Repeat the entries that follow verbatim, without any of their pictures.
== Segment start ==
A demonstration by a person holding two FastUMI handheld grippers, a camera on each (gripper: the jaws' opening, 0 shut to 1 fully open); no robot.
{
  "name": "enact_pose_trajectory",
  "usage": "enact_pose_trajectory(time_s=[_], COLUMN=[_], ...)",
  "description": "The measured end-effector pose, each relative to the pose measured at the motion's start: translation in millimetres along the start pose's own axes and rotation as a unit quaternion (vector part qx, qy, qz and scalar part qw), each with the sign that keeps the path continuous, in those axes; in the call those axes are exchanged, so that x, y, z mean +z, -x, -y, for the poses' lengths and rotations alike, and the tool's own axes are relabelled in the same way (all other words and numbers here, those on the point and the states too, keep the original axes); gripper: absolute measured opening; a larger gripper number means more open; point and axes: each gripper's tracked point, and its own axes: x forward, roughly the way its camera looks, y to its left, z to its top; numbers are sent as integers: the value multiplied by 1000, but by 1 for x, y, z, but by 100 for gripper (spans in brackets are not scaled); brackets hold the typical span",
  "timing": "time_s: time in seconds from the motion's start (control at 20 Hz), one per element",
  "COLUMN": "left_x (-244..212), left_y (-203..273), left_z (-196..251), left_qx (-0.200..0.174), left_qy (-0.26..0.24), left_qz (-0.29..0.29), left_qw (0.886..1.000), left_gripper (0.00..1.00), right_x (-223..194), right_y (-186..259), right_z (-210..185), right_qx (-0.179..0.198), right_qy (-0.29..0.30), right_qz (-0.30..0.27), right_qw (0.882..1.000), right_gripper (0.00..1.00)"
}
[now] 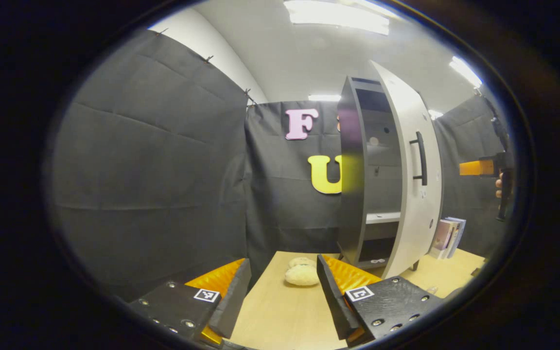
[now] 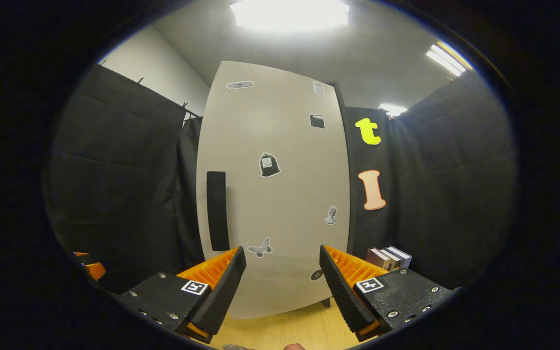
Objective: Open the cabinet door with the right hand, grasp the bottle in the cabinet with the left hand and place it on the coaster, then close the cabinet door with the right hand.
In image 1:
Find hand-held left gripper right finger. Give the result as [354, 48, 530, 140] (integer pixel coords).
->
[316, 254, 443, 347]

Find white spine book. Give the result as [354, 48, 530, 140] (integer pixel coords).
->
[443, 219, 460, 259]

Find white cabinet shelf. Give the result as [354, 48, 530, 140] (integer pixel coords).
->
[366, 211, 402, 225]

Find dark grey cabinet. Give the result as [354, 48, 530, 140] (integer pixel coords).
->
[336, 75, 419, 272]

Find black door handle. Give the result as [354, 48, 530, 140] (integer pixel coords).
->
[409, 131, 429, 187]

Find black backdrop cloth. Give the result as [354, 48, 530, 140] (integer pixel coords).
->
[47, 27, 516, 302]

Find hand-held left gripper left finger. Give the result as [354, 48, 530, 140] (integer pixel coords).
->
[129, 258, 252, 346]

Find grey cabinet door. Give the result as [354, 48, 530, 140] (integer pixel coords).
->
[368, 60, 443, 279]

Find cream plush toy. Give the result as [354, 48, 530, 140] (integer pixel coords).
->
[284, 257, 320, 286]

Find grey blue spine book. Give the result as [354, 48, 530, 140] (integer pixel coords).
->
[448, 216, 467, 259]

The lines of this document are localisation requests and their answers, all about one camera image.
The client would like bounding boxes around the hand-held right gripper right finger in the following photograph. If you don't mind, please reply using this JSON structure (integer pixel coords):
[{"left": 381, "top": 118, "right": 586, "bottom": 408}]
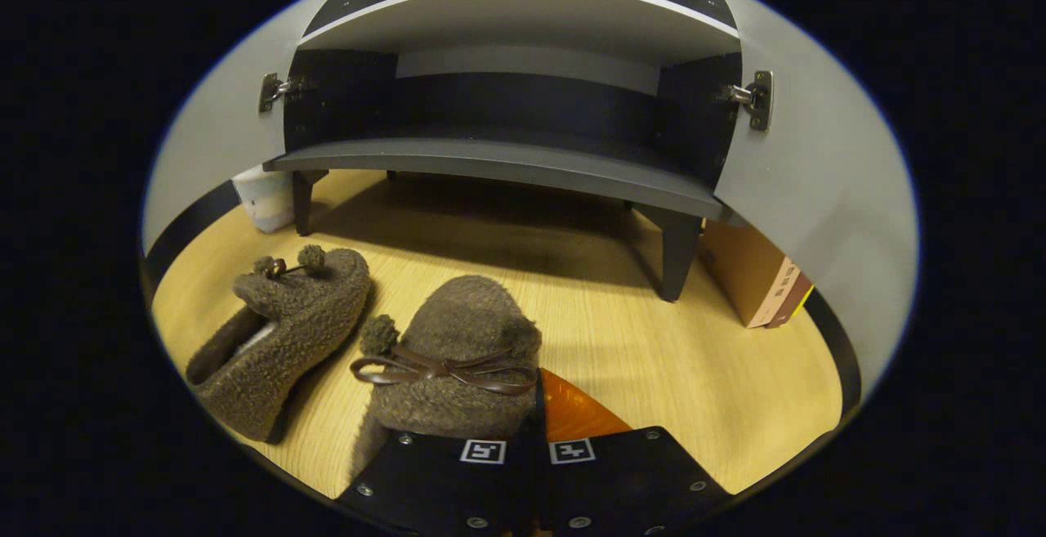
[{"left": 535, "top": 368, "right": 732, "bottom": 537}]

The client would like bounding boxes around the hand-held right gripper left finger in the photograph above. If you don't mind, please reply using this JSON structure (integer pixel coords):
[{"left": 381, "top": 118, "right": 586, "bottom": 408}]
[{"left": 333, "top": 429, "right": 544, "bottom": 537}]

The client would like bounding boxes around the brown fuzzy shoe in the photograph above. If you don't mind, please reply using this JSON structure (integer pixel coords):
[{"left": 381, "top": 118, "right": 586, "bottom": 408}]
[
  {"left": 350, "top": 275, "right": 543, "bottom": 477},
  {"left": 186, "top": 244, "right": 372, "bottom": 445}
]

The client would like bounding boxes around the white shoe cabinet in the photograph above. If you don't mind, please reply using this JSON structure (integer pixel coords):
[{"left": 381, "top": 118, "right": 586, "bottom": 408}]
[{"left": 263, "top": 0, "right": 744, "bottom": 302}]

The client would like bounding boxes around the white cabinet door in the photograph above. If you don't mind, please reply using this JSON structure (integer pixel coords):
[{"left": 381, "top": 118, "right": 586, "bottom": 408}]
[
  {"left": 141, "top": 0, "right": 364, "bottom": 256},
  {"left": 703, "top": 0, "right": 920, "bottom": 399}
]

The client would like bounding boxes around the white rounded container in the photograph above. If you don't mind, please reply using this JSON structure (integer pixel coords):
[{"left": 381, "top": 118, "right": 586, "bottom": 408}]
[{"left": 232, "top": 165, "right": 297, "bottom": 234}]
== Segment end ==
#### Result for this exercise
A demonstration by a person holding two FastUMI handheld grippers, a camera on each (gripper: the jaws' opening, 0 shut to 1 fully open); no robot.
{
  "name": "enact_pose_trajectory",
  "usage": "enact_pose_trajectory(time_s=[_], COLUMN=[_], ...)",
  "description": "The measured end-effector pose, each relative to the pose measured at the motion's start: translation in millimetres along the start pose's own axes and rotation as a unit quaternion (vector part qx, qy, qz and scalar part qw), each with the sign that keeps the path continuous, in those axes; in the call those axes are exchanged, so that x, y, z mean +z, -x, -y, for the poses' lengths and rotations alike, and the tool's own axes are relabelled in the same way (all other words and numbers here, those on the point and the states too, keep the original axes); gripper: absolute measured opening; a larger gripper number means more open; point and axes: each gripper's tracked point, and its own axes: x forward, roughly the way its camera looks, y to its left, z to its top; numbers are sent as integers: the value multiplied by 1000, but by 1 for x, y, z, but by 100 for gripper (spans in brackets are not scaled); brackets hold the typical span",
  "timing": "time_s: time in seconds from the motion's start (control at 20 Hz), one per element",
  "COLUMN": "left_x (-244..212), left_y (-203..273), left_z (-196..251), left_qx (-0.200..0.174), left_qy (-0.26..0.24), left_qz (-0.29..0.29), left_qw (0.886..1.000), left_gripper (0.00..1.00), right_x (-223..194), right_y (-186..259), right_z (-210..185), right_qx (-0.179..0.198), right_qy (-0.29..0.30), right_qz (-0.30..0.27), right_qw (0.882..1.000), right_gripper (0.00..1.00)"
}
[now] 
[now] 
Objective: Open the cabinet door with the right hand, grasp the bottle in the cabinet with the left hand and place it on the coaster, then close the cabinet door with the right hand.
In image 1:
Find hand-held left gripper right finger. Give the result as [354, 48, 530, 140] (integer pixel coords).
->
[316, 254, 443, 347]

Find white spine book. Give the result as [354, 48, 530, 140] (integer pixel coords).
->
[443, 219, 460, 259]

Find white cabinet shelf. Give the result as [354, 48, 530, 140] (integer pixel coords).
->
[366, 211, 402, 225]

Find dark grey cabinet. Give the result as [354, 48, 530, 140] (integer pixel coords).
->
[336, 75, 419, 272]

Find black door handle. Give the result as [354, 48, 530, 140] (integer pixel coords).
->
[409, 131, 429, 187]

Find black backdrop cloth. Give the result as [354, 48, 530, 140] (integer pixel coords).
->
[47, 27, 516, 302]

Find hand-held left gripper left finger. Give the result as [354, 48, 530, 140] (integer pixel coords).
->
[129, 258, 252, 346]

Find grey cabinet door. Give the result as [354, 48, 530, 140] (integer pixel coords).
->
[368, 60, 443, 279]

Find cream plush toy. Give the result as [354, 48, 530, 140] (integer pixel coords).
->
[284, 257, 320, 286]

Find grey blue spine book. Give the result as [354, 48, 530, 140] (integer pixel coords).
->
[448, 216, 467, 259]

The lines of this document are localisation requests and their answers, all about one camera image.
The client would like bounding boxes around the hand-held right gripper right finger in the following photograph. If you don't mind, please reply using this JSON structure (integer pixel coords):
[{"left": 381, "top": 118, "right": 586, "bottom": 408}]
[{"left": 535, "top": 368, "right": 732, "bottom": 537}]

The client would like bounding boxes around the hand-held right gripper left finger in the photograph above. If you don't mind, please reply using this JSON structure (integer pixel coords):
[{"left": 381, "top": 118, "right": 586, "bottom": 408}]
[{"left": 333, "top": 429, "right": 544, "bottom": 537}]

The client would like bounding boxes around the brown fuzzy shoe in the photograph above. If you don't mind, please reply using this JSON structure (integer pixel coords):
[{"left": 381, "top": 118, "right": 586, "bottom": 408}]
[
  {"left": 350, "top": 275, "right": 543, "bottom": 477},
  {"left": 186, "top": 244, "right": 372, "bottom": 445}
]

The client would like bounding boxes around the white shoe cabinet in the photograph above. If you don't mind, please reply using this JSON structure (integer pixel coords):
[{"left": 381, "top": 118, "right": 586, "bottom": 408}]
[{"left": 263, "top": 0, "right": 744, "bottom": 302}]

The client would like bounding boxes around the white cabinet door in the photograph above. If you don't mind, please reply using this JSON structure (integer pixel coords):
[{"left": 381, "top": 118, "right": 586, "bottom": 408}]
[
  {"left": 141, "top": 0, "right": 364, "bottom": 256},
  {"left": 703, "top": 0, "right": 920, "bottom": 399}
]

The client would like bounding boxes around the white rounded container in the photograph above. If you don't mind, please reply using this JSON structure (integer pixel coords):
[{"left": 381, "top": 118, "right": 586, "bottom": 408}]
[{"left": 232, "top": 165, "right": 297, "bottom": 234}]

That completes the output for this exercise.